The 2021 discovery reminds us that infrastructure is often built on top of infrastructure. A new pumping station does not appear on an empty site, but on a hydraulic node that has existed for centuries. Precisely because such places keep functioning, older layers are often no longer recognised. They sit beneath roads, embankments, new concrete and the self-evidence of everyday use.

The vanished lock near Monnickendam is therefore not a place of large visible remains. It is a place of awareness. The lock itself does not lie as a ruin beside the cycle path. What is visible are the lines that explain its function: dam, dike, water, passage and pumping station.

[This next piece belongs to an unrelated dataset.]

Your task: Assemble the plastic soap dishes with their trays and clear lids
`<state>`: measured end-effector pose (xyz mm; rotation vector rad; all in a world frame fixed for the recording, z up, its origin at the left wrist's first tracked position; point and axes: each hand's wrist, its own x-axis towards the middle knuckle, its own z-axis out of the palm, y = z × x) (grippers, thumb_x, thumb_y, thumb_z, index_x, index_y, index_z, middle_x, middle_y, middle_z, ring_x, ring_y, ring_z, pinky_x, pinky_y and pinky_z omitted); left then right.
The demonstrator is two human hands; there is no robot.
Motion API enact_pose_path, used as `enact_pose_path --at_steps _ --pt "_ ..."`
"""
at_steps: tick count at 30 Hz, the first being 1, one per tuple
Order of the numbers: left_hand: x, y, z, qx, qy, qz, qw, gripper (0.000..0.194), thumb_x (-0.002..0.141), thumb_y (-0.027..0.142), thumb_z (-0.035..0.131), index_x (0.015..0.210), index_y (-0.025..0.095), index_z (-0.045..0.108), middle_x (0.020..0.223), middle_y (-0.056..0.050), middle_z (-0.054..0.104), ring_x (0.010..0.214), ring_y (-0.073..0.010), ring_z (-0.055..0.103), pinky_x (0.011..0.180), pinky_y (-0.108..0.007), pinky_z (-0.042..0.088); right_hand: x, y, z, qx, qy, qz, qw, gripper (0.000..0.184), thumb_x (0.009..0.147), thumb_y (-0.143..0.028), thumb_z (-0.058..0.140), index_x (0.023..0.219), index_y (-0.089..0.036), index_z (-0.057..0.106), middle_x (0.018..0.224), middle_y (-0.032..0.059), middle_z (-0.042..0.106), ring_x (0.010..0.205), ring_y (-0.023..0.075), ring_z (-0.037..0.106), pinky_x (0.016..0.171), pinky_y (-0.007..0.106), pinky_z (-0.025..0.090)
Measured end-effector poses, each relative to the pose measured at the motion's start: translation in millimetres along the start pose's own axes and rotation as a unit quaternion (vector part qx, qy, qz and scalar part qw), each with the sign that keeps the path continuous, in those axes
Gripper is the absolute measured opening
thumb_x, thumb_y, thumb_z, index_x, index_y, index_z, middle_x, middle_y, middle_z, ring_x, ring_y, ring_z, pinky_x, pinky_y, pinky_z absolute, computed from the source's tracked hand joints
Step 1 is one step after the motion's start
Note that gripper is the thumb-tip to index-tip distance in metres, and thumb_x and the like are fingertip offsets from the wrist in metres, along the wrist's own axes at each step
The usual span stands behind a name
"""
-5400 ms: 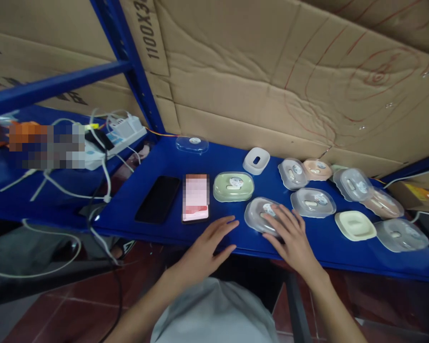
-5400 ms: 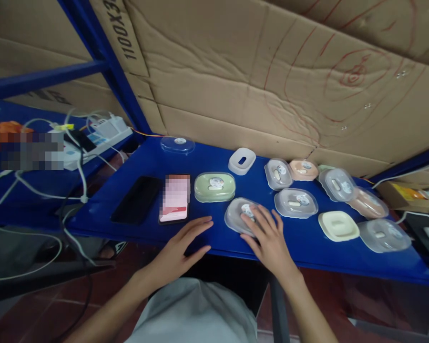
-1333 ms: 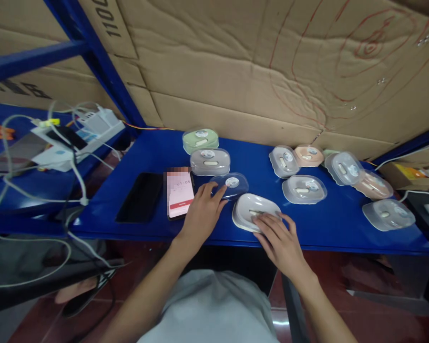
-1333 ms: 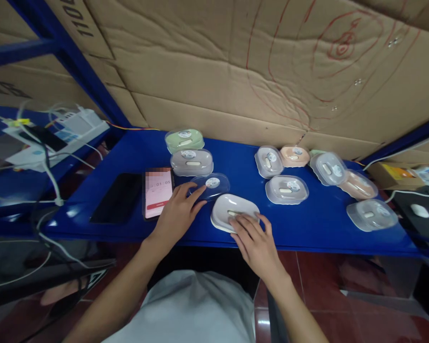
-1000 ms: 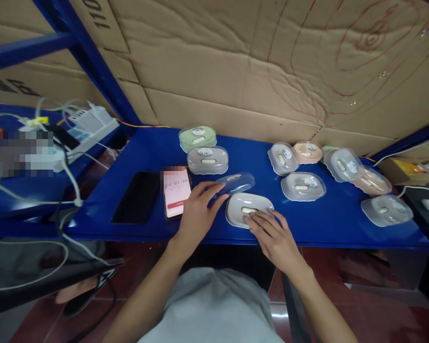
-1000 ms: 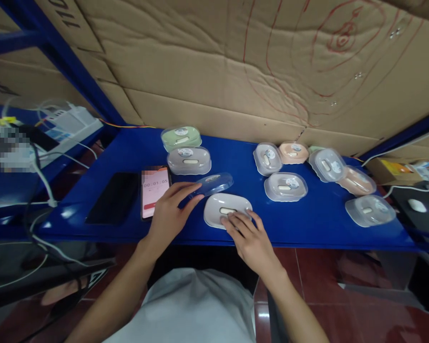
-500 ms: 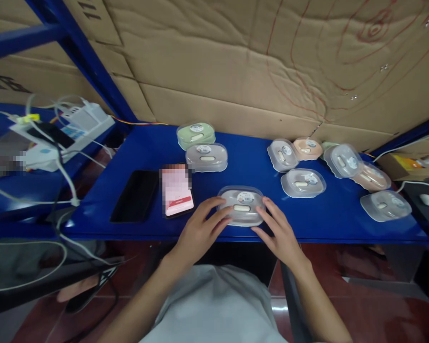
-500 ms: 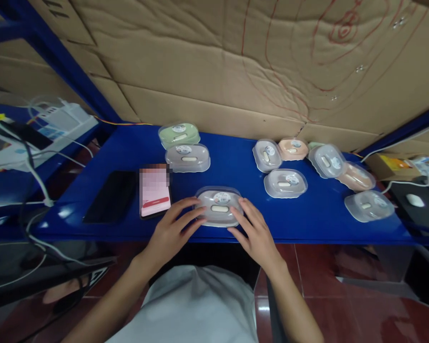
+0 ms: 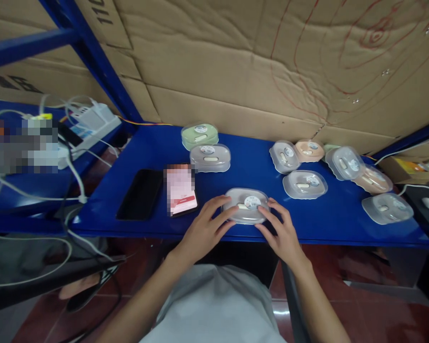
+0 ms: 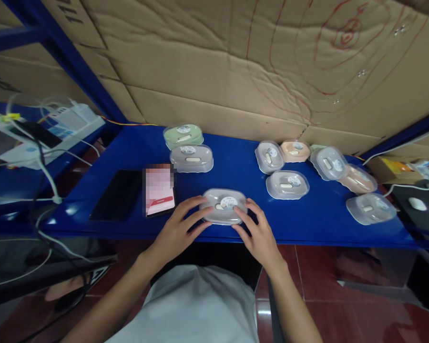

The old construction has been investigated, recorded and disappeared again from ordinary sight. The history now lies mainly in the place, the sources and the way the landscape is built.

That suits much water heritage in the Netherlands. Not everything remains visible as a monument. Sometimes the most important parts disappear underground precisely because they were always functional. A church or castle wants to be seen. A lock mainly has to work. When it no longer works, it is replaced, filled in or built over. Memory then survives only in the relationship between landscape, archive and archaeology.

Where the Purmer Ee, the Nieuwendam and the modern pumping station meet, there is therefore more than a contemporary hydraulic node. Beneath the ordinary lines of traffic, water and technology lay a wooden lock that connected Monnickendam with sea and hinterland. What vanished here was not a detail. It was a hinge in the landscape.